Project description:Several studies over the last few decades have shown that antibiotic resistance mechanisms frequently confer a fitness cost and that these costs can be genetically ameliorated by intra- or extragenic second-site mutations, often without loss of resistance. Another, much less studied potential mechanism by which the fitness cost of antibiotic resistance could be reduced is via a regulatory response where the deleterious effect of the resistance mechanism is lowered by a physiological alteration that buffers the mutational effect. In mycobacteria, resistance to the clinically used tuberactinomycin antibiotic capreomycin involves loss-of-function mutations in rRNA methylase TlyA or point mutations in 16S rRNA (in particular the A1408G mutation). Both of these alterations result in resistance by reducing drug binding to the ribosome. Here we show that alterations of tlyA gene expression affect both antibiotic drug susceptibility and fitness cost of drug resistance.

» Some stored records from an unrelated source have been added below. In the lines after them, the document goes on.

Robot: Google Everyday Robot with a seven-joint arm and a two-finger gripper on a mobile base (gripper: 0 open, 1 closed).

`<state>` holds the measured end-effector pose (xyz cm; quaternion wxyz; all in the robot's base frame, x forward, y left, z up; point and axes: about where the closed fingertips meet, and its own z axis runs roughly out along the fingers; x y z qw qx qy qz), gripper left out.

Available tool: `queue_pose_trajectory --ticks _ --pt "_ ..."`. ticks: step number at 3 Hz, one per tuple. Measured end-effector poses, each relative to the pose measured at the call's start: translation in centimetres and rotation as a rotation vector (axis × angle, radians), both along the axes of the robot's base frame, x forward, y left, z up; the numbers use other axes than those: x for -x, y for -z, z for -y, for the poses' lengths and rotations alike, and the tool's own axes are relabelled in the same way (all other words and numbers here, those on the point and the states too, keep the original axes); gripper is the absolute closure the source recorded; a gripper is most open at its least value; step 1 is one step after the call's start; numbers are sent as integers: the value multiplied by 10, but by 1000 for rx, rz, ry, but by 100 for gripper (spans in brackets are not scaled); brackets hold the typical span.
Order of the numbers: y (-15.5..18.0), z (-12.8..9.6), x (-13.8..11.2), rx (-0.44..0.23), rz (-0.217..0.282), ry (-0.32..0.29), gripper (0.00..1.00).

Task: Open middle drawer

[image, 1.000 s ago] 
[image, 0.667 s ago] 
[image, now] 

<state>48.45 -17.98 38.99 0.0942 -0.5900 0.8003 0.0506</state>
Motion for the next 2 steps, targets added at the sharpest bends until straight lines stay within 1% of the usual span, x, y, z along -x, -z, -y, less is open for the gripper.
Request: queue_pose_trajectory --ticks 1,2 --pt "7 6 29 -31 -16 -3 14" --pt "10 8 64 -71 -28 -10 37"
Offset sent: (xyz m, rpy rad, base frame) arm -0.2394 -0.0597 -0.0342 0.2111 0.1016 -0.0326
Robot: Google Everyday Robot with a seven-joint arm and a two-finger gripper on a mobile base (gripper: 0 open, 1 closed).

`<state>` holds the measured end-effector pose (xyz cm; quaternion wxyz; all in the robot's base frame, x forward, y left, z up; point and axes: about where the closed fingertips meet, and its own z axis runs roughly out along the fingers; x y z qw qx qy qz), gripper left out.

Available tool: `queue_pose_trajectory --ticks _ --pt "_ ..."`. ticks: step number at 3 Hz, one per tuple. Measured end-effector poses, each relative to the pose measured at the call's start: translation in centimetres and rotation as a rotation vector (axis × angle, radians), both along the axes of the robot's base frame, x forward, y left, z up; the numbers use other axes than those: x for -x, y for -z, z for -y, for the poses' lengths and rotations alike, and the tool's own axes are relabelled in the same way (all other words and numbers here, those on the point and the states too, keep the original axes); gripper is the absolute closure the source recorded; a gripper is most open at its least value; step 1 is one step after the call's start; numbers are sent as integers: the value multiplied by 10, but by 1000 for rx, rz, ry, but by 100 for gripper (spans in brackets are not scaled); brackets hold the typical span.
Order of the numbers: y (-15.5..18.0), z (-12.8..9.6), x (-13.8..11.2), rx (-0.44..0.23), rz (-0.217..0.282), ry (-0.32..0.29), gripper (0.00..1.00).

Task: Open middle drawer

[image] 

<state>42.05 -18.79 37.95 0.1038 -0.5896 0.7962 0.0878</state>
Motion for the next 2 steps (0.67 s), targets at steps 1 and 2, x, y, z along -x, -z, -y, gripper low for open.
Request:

In particular, we demonstrate that the common resistance mutation A1408G is accompanied by a physiological change that involves increased expression of the tlyA gene. This gene encodes an enzyme that methylates neighboring 16S rRNA position C1409, and as a result of increased TlyA expression the fitness cost of the A1408G mutation is significantly reduced. Our findings suggest that in mycobacteria, a nonmutational mechanism (i.e., gene regulatory) can restore fitness to genetically resistant bacteria. Our results also point to a new and clinically relevant treatment strategy to combat evolution of resistance in multidrug-resistant tuberculosis. Thus, by utilizing antagonistic antibiotic interactions, resistance evolution could be reduced.